● **Task to carry out**
With pictures removed, print the listing exactly.

● **Available data**
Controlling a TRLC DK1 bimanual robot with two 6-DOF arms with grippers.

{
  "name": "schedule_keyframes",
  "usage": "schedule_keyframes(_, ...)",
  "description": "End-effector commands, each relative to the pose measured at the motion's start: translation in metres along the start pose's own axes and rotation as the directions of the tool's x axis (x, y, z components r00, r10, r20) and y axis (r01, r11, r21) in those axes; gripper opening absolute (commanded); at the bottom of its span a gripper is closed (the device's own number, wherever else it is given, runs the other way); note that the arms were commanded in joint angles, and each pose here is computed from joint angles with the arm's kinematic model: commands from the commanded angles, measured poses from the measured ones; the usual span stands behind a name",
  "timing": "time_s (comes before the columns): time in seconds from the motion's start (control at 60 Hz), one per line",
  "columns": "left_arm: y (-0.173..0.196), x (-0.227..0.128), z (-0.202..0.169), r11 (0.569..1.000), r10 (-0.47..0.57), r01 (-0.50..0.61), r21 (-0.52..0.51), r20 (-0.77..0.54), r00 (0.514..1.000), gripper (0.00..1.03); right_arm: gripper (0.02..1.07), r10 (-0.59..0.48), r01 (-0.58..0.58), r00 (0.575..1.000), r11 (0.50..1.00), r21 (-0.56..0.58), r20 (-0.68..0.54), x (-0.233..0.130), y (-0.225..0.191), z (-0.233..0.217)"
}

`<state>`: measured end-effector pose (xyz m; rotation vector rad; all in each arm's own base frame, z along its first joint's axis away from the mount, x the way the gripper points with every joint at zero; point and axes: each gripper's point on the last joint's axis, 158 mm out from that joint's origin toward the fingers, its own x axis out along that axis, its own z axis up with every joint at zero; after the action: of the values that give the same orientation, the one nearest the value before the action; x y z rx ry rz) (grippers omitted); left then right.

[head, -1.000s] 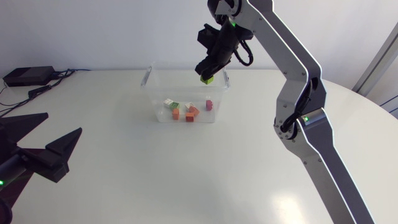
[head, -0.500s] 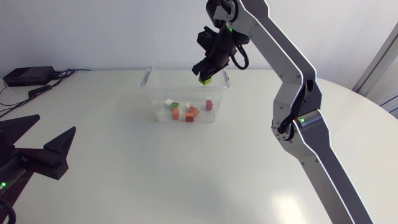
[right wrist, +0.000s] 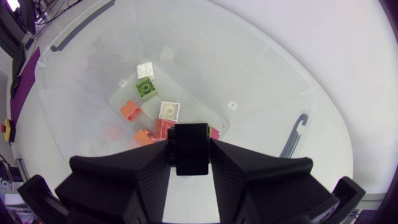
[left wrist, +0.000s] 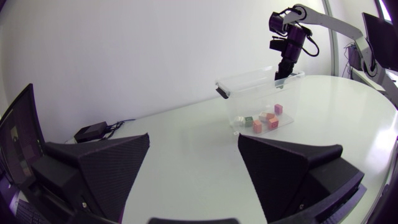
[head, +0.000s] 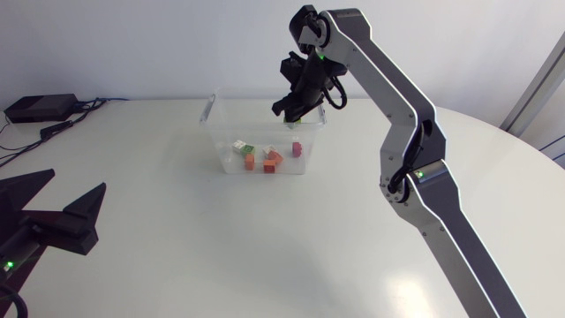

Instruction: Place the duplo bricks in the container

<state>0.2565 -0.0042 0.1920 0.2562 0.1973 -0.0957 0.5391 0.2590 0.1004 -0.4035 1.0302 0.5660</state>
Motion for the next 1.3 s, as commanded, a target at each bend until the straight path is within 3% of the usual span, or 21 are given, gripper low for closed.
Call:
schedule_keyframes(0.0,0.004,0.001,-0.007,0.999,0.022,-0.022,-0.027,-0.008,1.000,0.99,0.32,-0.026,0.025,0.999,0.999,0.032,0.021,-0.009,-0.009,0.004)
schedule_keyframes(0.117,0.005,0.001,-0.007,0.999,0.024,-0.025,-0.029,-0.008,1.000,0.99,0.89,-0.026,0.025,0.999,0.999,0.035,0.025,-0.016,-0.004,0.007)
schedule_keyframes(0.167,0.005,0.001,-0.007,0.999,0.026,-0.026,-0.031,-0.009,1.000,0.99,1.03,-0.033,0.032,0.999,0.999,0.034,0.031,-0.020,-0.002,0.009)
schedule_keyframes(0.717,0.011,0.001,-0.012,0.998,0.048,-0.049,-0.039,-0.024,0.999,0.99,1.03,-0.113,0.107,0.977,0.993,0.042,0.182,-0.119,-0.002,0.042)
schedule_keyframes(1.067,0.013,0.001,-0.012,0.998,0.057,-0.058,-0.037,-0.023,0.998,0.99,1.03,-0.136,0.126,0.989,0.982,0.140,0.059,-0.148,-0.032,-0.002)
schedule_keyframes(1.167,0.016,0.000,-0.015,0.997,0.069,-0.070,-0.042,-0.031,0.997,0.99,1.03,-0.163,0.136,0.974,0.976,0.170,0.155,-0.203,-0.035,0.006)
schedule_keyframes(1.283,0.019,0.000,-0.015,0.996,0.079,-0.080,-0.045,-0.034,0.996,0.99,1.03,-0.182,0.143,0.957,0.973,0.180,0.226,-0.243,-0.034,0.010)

● **Result of this task**
Controlling a TRLC DK1 bimanual robot with two 6-DOF arms with grippers.

{
  "name": "schedule_keyframes",
  "usage": "schedule_keyframes(_, ...)",
  "description": "End-effector commands, each relative to the pose measured at the motion's start: translation in metres along the start pose's own axes and rotation as the directions of the tool's x axis (x, y, z components r00, r10, r20) and y axis (r01, r11, r21) in those axes; gripper opening absolute (commanded); at the bottom of its span a gripper is closed (the device's own number, wherever else it is given, runs the other way); note that the arms were commanded in joint angles, and each pose here is computed from joint angles with the arm's kinematic model: commands from the commanded angles, measured poses from the measured ones; the usual span stands behind a name",
  "timing": "time_s (comes before the columns): time in seconds from the motion's start (control at 60 Hz), one per line",
  "columns": "left_arm: y (-0.173..0.196), x (-0.227..0.128), z (-0.202..0.169), r11 (0.569..1.000), r10 (-0.47..0.57), r01 (-0.50..0.61), r21 (-0.52..0.51), r20 (-0.77..0.54), r00 (0.514..1.000), gripper (0.00..1.03); right_arm: gripper (0.02..1.07), r10 (-0.59..0.48), r01 (-0.58..0.58), r00 (0.575..1.000), r11 (0.50..1.00), r21 (-0.56..0.58), r20 (-0.68..0.54), x (-0.233..0.130), y (-0.225..0.191), z (-0.233..0.217)"
}

`<state>`: measured end-effector pose (xyz m; rotation vector rad; all in each arm's own base frame, z along its first joint's axis away from the mount, x the way the gripper points with every joint at zero; point and axes: each gripper's point on the last joint's axis, 158 mm out from that joint's origin toward the fingers, its own x axis out along that axis, its own z axis up with every joint at zero; after the action: of the values that give the same orientation, the one nearest the value before the action; x y z rx ry rz) (grippers omitted); left then right.

[head, -1.000s] 
[head, -0.500s] 
[right wrist, +0.000s] 
[left wrist, +0.000s] 
[head, +0.000s] 

Instruction: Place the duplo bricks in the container

<state>0.2565 -0.0042 0.1920 0.2562 0.1973 -0.0957 0.5391 0.2590 0.1004 -0.4035 1.0302 0.5660</state>
Motion for the next 1.3 s, as commanded, a target at each bend until the straight path is within 3% of the usual span, or 21 are given, gripper low for closed.
Call:
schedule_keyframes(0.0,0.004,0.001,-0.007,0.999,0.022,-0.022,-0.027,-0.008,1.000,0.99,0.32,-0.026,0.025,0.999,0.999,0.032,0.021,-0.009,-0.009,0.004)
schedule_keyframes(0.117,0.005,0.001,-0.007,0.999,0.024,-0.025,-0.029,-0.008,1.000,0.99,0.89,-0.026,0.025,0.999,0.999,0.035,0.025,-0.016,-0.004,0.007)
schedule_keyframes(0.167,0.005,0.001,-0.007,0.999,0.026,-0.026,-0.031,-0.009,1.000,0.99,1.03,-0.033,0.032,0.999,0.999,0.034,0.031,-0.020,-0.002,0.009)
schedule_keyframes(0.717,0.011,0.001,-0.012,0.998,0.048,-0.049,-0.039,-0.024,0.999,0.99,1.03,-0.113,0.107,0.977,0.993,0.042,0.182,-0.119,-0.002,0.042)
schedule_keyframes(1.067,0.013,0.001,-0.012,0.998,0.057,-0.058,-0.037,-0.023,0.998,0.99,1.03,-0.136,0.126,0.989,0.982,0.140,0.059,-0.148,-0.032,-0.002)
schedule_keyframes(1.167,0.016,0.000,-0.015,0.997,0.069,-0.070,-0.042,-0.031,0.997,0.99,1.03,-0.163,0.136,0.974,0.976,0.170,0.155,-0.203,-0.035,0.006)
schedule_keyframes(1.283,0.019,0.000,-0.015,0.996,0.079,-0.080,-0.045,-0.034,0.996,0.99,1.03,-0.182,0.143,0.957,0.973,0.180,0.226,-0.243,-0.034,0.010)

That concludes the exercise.